Acho muita graça a esse discurso: claro que ele tinha que ser ‘perseguido’ pelo PCP, como o Gouveia e outros, o Tinoco e o Mortágua. O Pereira de Carvalho conseguiu sempre ficar ali no meio, muita gente nem sabia quem ele era. O Sacchetti não, era a besta. E o Barbieri era aquela figura intocável. Acabam por não ser julgados mas são os últimos a sair da cadeia, ainda estão dois ou três anos. Os outros três nunca são presos. O Rosa Casaco porque consegue fugir do Porto e exila-se em vários países – Espanha, Brasil, Canárias, etc. – e pelos vistos passava a vida a entrar e a sair de Portugal (risos). O Barbieri estava em França, sabe do 25 de Abril pelo chefe dos serviços secretos franceses, fica lá durante um tempo e depois exila-se em Espanha onde forma o Exército de Libertação de Portugal (ELP). É uma das figuras principais do ELP, o filho dele aqui em Portugal, um militar, é um dos ativos. E pelo menos no 11 de Março o Barbieri atua. Volta depois mais tarde para Portugal com um acordo que nós não conhecemos. Deveria ser julgado, acaba por não ser.

E o Casimiro Monteiro?

Estava em Moçambique. Sabemos que, depois do Delgado, ainda matou também o [Eduardo] Mondlane. Este livro interessou muitíssimo à embaixada de Moçambique. Não dou nenhuma informação que não se soubesse, até me baseio em moçambicanos que estiveram na comissão de inquérito, mas penso que facto de se estar a falar disto em Portugal está a ter alguma repercussão. Estive numa sessão com moçambicanos e perguntaram-me se eu achava que Portugal devia pedir desculpa. E eu disse: ‘Bom, o que tem que fazer é a História’. A nossa história em comum, falar dos crimes cometidos. Também houve massacres. E isso está tudo para ser investigado.
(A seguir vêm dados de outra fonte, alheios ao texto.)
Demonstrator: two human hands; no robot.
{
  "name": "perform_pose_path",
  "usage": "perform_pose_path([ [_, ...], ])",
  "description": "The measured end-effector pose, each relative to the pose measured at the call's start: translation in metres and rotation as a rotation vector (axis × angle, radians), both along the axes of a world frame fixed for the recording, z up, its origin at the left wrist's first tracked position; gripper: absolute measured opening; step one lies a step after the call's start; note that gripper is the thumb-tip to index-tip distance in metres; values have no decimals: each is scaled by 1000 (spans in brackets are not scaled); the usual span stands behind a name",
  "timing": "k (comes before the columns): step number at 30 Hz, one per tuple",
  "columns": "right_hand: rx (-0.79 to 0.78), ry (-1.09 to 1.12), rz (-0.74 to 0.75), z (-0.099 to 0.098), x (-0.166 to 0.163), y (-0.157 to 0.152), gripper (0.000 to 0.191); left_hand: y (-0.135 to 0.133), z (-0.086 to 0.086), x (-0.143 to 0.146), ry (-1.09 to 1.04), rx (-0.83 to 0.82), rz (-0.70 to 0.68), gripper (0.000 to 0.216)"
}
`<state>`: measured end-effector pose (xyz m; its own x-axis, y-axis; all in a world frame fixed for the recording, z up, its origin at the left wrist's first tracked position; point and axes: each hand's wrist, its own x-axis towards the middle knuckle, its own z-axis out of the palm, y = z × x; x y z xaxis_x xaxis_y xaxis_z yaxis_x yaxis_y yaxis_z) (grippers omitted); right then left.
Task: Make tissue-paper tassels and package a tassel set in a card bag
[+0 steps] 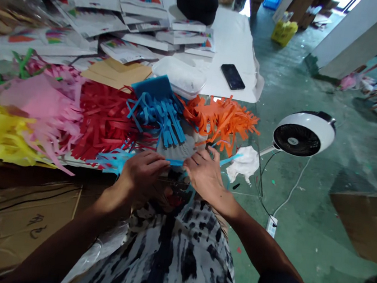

Conta aqui que o filho de Casimiro Monteiro disse numa entrevista que o pai disparou contra Humberto Delgado em legítima defesa.

Pois foi. Mas usar a legitima defesa em relação ao Mondlane é um bocado difícil… (risos)

Com um livro armadilhado não há grande dúvida!

E agora percebe-se o percurso do livro – está tudo online. O online é fabuloso hoje em dia – tem que se ter cuidado em manuseá-lo, cotejar com outras fontes, mas é fabuloso. Não sei como é que se vai fazer História com tanta informação daqui a uns anos. E tanta fake informação. 

Qual é o próximo livro que tem na calha?

Está até já bastante avançado: é sobre o Holocausto e sobre Portugal e o Holocausto. Será um livro tipo manual, baseado em investigação que já fiz, muito dirigido aos professores e estudantes de História.

Como é o seu processo de trabalho?

É comum, normalmente trabalho oito horas por dia. Quando estou em fase de investigação trabalho nos arquivos, e é completamente diferente. Depois na fase da escrita demoro bastante tempo, porque não escrevo de uma vez. Leio muitas vezes, corrijo muitas vezes. Essa parte faço em casa. E depois vou muito a cafés para ver pessoas.